Smokers and people with coronary artery disease may be among those on the next priority list for a COVID-19 vaccine, but those with high blood pressure and asthma might not.
Gov. Andrew M. Cuomo said people who are immunocompromised because of certain medical conditions will be in the next group eligible for vaccinations, but it’s unclear when they will be added and which conditions will qualify. The move could add millions more New Yorkers to the 7 million now authorized to receive the vaccine.
State officials said they are consulting with the Centers for Disease Control and Prevention to determine which conditions will be eligible — even though the CDC for months has had a list of which medical conditions put people “at increased risk of severe illness” or death from the coronavirus.
Nationwide, at least 56% of those ages 16 to 64 — 110 million Americans — have at least one of 11 medical conditions on the CDC list, although some already are eligible for vaccinations because of their age or job. Obesity is the most common: More than 42% of U.S. adults are considered obese.
The CDC’s Advisory Committee on Immunization Practices recommended last month that people with any of these conditions be put in the same priority group as those 65 to 74. Cuomo, citing the limited number of vaccines, on Jan. 12 added people 65 and older, but not those with underlying conditions.
“I think that’s a big mistake,” said Dr. Anil Mattoo, a pulmonologist at Long Island Community Hospital in Patchogue.
“I want to be sensitive to people 65 and older, but there is a whole host of people who are not 65 and have such life-altering medical conditions that, if they get COVID, they’re done,” he said.
Mattoo said that, for example, a 25-year-old who is immunocompromised because he is receiving chemotherapy for lymphoma likely would be at higher risk than a 65- or 70-year-old with no medical issues.
He said the state should find some way — such as a physician’s certification — to prioritize the most vulnerable people with underlying conditions so, for example, a smoker with severely damaged lungs is prioritized over a smoker with relatively normal lung function.
Cuomo administration officials did not respond to questions on when people with underlying medical conditions would be eligible for vaccinations and whether the state would use the same eligibility list as the CDC.
Health department spokeswoman Jill Montag reiterated in an email that the problem is a shortage of vaccines: “We are encouraged by the [Biden] administration’s announcement that we will get a 16 percent greater allocation, and we hope to continue to receive more doses and guidance on this issue.”
Dr. Henry Bernstein, a professor of pediatrics at the Zucker School of Medicine at Hofstra/Northwell and one of 15 voting members of the CDC advisory committee, said that, with a limited supply of vaccine, New York’s decision to separate people with underlying conditions from those 65 and older was understandable.

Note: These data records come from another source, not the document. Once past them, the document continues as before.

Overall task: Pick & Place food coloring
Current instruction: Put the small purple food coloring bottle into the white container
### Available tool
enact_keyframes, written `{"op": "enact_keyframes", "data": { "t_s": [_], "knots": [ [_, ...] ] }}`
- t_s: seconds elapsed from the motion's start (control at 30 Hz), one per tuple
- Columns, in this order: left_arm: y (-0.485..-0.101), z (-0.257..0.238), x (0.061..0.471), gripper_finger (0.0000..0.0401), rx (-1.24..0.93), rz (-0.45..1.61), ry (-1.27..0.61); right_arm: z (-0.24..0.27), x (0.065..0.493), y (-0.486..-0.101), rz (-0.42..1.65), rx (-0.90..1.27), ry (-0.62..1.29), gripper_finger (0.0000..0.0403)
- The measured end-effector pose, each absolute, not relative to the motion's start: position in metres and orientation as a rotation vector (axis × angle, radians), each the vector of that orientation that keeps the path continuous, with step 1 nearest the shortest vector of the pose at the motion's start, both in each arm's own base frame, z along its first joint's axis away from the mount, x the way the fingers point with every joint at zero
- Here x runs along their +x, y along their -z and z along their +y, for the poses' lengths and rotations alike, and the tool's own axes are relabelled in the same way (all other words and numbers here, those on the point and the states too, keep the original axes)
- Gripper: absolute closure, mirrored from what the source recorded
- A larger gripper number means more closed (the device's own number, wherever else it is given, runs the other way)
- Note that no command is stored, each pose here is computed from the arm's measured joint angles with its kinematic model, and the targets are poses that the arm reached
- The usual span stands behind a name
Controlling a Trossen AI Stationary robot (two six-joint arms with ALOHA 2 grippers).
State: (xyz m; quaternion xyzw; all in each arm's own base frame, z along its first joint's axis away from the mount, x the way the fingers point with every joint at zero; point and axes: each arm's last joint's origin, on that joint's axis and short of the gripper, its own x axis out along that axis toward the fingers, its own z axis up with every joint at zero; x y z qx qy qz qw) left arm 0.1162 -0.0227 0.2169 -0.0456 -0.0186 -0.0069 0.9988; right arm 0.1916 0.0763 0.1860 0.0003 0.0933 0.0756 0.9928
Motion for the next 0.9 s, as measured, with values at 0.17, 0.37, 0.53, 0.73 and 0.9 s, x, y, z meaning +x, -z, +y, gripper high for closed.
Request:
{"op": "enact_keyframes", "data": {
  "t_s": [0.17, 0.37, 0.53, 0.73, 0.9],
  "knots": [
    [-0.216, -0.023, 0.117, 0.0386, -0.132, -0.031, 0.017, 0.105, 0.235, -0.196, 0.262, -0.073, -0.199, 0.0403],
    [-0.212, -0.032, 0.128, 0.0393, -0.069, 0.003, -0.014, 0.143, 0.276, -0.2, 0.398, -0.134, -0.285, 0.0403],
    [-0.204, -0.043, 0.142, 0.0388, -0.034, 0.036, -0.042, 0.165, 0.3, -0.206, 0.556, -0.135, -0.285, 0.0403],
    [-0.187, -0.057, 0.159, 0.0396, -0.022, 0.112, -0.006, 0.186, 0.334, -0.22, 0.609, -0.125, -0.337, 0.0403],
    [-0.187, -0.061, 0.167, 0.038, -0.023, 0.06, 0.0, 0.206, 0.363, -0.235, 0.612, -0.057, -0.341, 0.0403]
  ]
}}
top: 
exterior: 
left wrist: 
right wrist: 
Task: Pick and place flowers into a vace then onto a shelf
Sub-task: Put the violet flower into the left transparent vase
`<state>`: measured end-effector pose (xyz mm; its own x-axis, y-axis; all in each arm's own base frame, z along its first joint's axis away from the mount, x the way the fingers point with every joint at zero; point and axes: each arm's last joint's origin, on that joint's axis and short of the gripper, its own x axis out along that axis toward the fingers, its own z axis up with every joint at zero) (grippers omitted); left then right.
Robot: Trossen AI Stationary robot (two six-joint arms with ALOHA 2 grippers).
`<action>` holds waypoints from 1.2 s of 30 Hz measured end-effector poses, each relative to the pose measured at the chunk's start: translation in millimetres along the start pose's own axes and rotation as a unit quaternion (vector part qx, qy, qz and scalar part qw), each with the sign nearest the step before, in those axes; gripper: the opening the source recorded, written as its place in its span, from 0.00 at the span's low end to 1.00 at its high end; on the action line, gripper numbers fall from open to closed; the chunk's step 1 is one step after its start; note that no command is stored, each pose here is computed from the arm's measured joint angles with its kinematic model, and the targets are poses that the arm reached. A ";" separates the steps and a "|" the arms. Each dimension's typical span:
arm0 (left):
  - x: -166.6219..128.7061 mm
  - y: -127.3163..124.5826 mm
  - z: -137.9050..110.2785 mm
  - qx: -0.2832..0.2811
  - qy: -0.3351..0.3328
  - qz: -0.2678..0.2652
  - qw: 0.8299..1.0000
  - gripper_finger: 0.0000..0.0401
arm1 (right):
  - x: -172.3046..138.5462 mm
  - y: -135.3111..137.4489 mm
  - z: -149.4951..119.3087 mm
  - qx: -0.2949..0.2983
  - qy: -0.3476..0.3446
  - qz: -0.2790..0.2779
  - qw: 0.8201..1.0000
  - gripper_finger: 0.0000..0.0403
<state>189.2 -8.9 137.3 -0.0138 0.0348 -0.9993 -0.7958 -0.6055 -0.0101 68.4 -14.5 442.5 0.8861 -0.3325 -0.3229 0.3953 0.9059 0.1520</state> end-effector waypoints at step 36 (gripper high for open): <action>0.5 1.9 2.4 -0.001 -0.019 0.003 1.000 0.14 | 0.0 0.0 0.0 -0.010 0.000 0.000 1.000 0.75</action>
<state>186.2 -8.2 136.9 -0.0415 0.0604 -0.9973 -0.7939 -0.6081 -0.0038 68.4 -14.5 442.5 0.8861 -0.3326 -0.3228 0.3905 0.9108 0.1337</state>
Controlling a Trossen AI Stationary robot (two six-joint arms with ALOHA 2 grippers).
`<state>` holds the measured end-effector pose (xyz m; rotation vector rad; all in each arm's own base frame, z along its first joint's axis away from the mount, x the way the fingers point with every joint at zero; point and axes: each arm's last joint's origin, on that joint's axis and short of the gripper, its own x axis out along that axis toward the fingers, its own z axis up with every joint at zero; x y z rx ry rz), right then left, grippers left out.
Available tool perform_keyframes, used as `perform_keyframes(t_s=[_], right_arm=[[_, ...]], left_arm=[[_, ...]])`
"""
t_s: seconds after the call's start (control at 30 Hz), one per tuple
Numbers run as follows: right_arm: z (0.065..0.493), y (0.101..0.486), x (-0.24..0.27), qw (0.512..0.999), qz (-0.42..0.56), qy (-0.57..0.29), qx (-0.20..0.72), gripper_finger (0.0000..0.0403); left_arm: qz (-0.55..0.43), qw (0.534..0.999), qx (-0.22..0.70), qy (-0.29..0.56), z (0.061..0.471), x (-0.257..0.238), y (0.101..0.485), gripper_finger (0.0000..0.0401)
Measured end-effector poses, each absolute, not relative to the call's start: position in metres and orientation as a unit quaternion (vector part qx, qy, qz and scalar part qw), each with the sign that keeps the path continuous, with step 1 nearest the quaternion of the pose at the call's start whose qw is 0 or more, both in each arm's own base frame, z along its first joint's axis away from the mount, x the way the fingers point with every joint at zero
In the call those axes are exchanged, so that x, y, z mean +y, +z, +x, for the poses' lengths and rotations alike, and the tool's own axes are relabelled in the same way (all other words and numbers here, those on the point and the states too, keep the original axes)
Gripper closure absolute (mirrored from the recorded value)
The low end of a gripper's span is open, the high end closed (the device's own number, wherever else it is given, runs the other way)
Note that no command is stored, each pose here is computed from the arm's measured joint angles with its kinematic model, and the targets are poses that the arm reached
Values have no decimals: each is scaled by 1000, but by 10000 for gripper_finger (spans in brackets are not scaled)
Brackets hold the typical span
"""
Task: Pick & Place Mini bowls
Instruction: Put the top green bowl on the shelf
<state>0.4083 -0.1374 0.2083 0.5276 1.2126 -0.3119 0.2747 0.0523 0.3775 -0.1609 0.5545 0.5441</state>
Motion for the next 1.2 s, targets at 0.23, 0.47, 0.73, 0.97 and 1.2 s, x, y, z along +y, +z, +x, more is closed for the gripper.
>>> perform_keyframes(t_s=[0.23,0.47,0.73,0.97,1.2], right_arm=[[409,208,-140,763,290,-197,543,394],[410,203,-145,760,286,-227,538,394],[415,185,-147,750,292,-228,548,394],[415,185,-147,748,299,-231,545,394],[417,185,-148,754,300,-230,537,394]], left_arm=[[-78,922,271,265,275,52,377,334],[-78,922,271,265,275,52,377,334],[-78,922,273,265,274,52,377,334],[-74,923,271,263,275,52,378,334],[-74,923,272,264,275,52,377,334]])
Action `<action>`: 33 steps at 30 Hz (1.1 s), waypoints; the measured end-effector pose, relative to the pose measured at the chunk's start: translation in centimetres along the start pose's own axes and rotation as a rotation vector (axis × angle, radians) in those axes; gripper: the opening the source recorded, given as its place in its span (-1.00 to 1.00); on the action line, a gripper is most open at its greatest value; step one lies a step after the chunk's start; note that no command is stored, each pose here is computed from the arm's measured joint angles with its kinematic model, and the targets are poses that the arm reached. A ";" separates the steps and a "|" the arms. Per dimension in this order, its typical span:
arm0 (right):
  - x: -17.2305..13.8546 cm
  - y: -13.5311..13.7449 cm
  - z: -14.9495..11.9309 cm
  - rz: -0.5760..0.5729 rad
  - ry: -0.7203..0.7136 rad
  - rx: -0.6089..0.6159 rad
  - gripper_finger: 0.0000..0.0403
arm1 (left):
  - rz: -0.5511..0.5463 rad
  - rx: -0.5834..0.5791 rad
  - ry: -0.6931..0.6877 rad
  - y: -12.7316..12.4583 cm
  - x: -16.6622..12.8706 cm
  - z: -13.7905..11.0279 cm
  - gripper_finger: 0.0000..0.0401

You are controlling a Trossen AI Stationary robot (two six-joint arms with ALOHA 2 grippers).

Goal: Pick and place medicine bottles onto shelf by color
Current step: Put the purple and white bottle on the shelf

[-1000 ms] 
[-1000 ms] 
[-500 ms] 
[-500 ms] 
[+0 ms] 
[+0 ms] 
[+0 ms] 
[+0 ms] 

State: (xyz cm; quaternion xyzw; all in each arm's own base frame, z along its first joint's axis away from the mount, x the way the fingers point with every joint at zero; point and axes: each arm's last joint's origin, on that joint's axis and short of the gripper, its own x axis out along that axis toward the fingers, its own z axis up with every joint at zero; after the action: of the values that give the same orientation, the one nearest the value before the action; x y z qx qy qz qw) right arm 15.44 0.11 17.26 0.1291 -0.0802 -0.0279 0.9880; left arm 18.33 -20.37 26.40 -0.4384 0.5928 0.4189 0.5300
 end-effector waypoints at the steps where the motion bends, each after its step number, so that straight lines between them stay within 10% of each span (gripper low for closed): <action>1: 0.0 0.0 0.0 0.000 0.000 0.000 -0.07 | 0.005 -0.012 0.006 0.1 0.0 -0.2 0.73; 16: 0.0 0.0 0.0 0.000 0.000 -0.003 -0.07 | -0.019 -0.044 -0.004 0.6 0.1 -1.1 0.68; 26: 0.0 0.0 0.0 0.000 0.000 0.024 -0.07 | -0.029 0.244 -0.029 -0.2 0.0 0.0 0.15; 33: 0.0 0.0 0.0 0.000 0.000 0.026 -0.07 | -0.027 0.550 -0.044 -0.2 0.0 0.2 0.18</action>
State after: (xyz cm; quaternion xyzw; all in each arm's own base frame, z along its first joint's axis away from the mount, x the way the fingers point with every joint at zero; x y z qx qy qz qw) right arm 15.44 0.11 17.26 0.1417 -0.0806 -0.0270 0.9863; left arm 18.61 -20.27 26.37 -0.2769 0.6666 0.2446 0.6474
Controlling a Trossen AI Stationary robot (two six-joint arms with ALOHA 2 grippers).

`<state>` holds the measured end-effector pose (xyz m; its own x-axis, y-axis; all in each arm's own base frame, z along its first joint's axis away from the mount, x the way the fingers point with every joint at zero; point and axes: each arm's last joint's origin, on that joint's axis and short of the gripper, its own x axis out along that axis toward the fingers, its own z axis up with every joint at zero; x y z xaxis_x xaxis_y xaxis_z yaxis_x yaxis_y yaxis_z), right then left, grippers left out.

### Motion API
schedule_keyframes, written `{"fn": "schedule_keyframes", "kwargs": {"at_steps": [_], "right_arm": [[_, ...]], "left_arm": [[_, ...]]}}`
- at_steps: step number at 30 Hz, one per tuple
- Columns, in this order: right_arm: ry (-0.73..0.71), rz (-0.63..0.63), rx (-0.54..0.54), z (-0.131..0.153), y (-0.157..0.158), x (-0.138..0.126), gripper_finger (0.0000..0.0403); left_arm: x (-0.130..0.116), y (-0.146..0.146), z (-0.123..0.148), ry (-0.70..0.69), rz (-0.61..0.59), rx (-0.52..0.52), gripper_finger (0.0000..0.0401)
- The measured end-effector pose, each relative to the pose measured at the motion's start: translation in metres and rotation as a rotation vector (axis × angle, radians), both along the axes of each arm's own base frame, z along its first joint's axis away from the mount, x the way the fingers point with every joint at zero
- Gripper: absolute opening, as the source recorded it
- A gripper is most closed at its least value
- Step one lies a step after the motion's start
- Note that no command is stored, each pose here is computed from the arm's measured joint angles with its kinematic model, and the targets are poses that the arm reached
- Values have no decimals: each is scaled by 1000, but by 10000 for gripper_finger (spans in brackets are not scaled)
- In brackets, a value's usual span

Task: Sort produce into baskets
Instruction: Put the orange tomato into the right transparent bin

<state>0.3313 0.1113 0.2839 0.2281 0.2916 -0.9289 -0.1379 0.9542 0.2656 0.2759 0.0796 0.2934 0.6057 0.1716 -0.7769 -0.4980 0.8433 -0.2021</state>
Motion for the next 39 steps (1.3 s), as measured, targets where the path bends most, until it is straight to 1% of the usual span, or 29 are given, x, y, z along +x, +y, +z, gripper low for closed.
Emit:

“The [COVID-19] morbidity and mortality for people 65 years of age and older is higher than the younger age groups, even those with certain chronic medical conditions,” Bernstein said, although there may be some cases of people with severe underlying conditions who are more vulnerable.
In addition, he said, the chance of having an underlying condition rises with age.
Experts said that, in those with high-risk medical conditions, the coronavirus attacks the body in a way that exacerbates existing problems.
For sickle cell disease, a blood disorder on the high-risk list, the virus “magnifies what’s already there,” said Dr. Lewis Hsu, chief medical officer for the Sickle Cell Disease Association of America. “COVID can involve low oxygen, clotting, increased inflammation that’s out of control, and problems with blood flow, and these are all things that basically are also part of sickle cell disease, too.”
Obesity decreases lung capacity and is linked to a weakened immune response, the CDC said.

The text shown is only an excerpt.